Incentives for exposing such data are also, finally, becoming clearer: Yahoo's Search Monkey, for example, makes Web sites containing structured data stand out from others by providing the most appropriate visualization for the end user in the search result page. It will not be long, we envision, before search engines will also directly use this information for ranking and relevance purposes, returning, for example, qualitative better results for queries which involve everyday entities such as events, locations and people.
Even though we are today still at the beginning of the data web era, the amount of information already available is clearly much larger than what could be contained, for example, in any current generation triplestore typically running on single servers.

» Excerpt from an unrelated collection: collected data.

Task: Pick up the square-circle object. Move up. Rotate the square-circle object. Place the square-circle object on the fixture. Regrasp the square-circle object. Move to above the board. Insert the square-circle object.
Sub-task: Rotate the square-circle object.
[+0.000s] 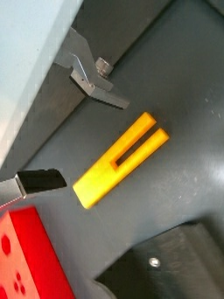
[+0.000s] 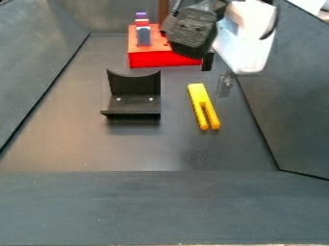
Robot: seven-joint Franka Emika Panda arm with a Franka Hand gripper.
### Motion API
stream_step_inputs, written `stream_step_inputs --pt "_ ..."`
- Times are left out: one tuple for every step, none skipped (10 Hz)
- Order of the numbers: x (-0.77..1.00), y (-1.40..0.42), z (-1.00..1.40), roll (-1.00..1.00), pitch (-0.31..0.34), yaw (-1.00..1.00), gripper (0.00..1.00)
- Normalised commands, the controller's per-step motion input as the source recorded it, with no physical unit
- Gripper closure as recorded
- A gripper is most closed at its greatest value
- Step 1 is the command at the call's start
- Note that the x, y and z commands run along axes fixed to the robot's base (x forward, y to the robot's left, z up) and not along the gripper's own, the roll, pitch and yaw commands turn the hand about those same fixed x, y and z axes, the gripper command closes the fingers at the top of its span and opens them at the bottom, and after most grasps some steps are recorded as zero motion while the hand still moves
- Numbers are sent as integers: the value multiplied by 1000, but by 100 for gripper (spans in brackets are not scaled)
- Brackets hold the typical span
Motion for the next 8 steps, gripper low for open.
stream_step_inputs --pt "39 0 -37 2 -7 1000 0" --pt "39 0 -37 2 -7 1000 0" --pt "39 0 -37 2 -8 1000 0" --pt "39 0 -37 2 -8 1000 0" --pt "39 0 -37 2 -9 1000 0" --pt "39 0 -37 2 -9 1000 0" --pt "39 0 -37 3 -10 1000 0" --pt "39 0 -37 3 -11 1000 0"
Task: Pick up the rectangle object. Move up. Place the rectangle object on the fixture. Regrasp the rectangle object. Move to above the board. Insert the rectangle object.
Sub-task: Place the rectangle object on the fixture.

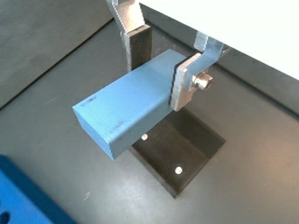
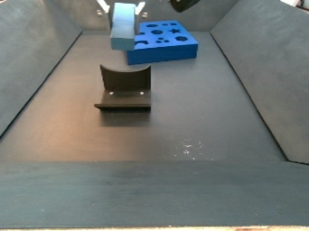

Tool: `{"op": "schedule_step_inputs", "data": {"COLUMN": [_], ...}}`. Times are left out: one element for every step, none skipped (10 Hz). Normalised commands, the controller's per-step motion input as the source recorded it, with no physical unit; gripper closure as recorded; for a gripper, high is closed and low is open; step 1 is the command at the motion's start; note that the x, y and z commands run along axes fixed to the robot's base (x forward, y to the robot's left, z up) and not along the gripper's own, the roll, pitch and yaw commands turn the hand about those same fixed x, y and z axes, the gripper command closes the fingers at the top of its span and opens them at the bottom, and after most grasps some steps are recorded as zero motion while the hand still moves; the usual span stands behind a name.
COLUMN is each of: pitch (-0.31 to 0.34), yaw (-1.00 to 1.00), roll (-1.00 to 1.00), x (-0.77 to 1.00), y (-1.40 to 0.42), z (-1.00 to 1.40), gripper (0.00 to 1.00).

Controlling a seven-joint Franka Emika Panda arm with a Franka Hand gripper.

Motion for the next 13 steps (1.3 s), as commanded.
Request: {"op": "schedule_step_inputs", "data": {"pitch": [0.374,0.404,0.394,0.331,0.278,0.210,0.059,0.043,0.051,0.078,0.084,0.091,0.095], "yaw": [0.03,-0.06,-0.07,-0.11,-0.13,-0.15,-0.16,-0.16,-0.16,-0.16,-0.17,-0.17,-0.18], "roll": [-1.00,-1.00,-0.92,-0.67,-0.52,-0.38,-1.00,-1.00,-1.00,-1.00,-1.00,-1.00,-1.00], "x": [0.08,0.07,0.08,0.09,0.09,0.09,0.12,0.13,0.13,0.15,0.15,0.16,0.17], "y": [0.05,0.05,0.05,0.06,0.05,0.05,0.08,0.08,0.09,0.09,0.09,0.11,0.11], "z": [-0.01,-0.01,-0.02,-0.02,-0.01,-0.02,-1.00,-1.00,-1.00,-1.00,-1.00,-1.00,-1.00], "gripper": [1.00,1.00,1.00,1.00,1.00,1.00,1.00,1.00,1.00,1.00,1.00,1.00,1.00]}}
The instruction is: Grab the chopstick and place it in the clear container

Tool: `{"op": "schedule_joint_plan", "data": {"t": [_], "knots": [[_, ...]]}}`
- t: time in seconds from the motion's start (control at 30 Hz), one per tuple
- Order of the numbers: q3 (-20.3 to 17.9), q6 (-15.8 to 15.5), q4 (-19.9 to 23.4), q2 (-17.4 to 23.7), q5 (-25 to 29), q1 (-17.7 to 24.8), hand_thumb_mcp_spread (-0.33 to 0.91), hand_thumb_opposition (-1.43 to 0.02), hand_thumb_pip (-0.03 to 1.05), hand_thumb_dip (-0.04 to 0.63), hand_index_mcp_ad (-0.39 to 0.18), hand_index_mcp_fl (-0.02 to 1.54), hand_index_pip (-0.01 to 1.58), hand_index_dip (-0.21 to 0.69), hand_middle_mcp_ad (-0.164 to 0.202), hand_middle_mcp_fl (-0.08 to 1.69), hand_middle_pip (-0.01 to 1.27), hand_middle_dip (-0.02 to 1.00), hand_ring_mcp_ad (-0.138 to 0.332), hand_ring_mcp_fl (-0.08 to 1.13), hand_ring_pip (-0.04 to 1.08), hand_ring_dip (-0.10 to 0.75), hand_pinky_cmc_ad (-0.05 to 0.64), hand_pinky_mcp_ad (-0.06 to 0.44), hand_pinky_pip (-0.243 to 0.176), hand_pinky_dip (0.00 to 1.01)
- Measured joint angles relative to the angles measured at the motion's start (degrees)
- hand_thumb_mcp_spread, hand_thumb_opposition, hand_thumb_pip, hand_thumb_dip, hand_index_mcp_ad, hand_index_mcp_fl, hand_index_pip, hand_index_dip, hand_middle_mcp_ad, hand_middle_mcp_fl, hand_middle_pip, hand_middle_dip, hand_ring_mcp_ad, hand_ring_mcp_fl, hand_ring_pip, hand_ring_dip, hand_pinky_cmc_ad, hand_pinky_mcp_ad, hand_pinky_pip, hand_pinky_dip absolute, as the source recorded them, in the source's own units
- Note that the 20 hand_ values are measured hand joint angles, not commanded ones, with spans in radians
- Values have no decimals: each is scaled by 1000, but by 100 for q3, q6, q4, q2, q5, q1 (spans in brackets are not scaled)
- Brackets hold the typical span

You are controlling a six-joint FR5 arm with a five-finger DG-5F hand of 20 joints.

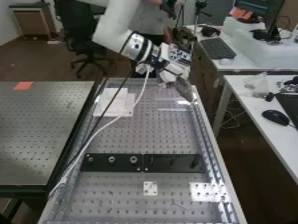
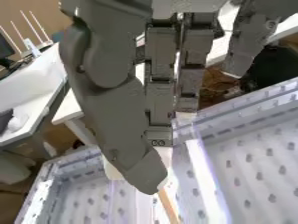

While many applications will need to work with large amounts of
metadata, there is one particular application that would certainly not
exist without the capability of accessing and processing
\emph{arbitrary} amounts of metadata: the search engines that serve
other applications to locate the data and services they need. For this
reason Semantic Web search engines and large scale services are now the first breaking ground in harnessing
the power of grid computing when it comes to scaling far beyond the
current generation of triple stores.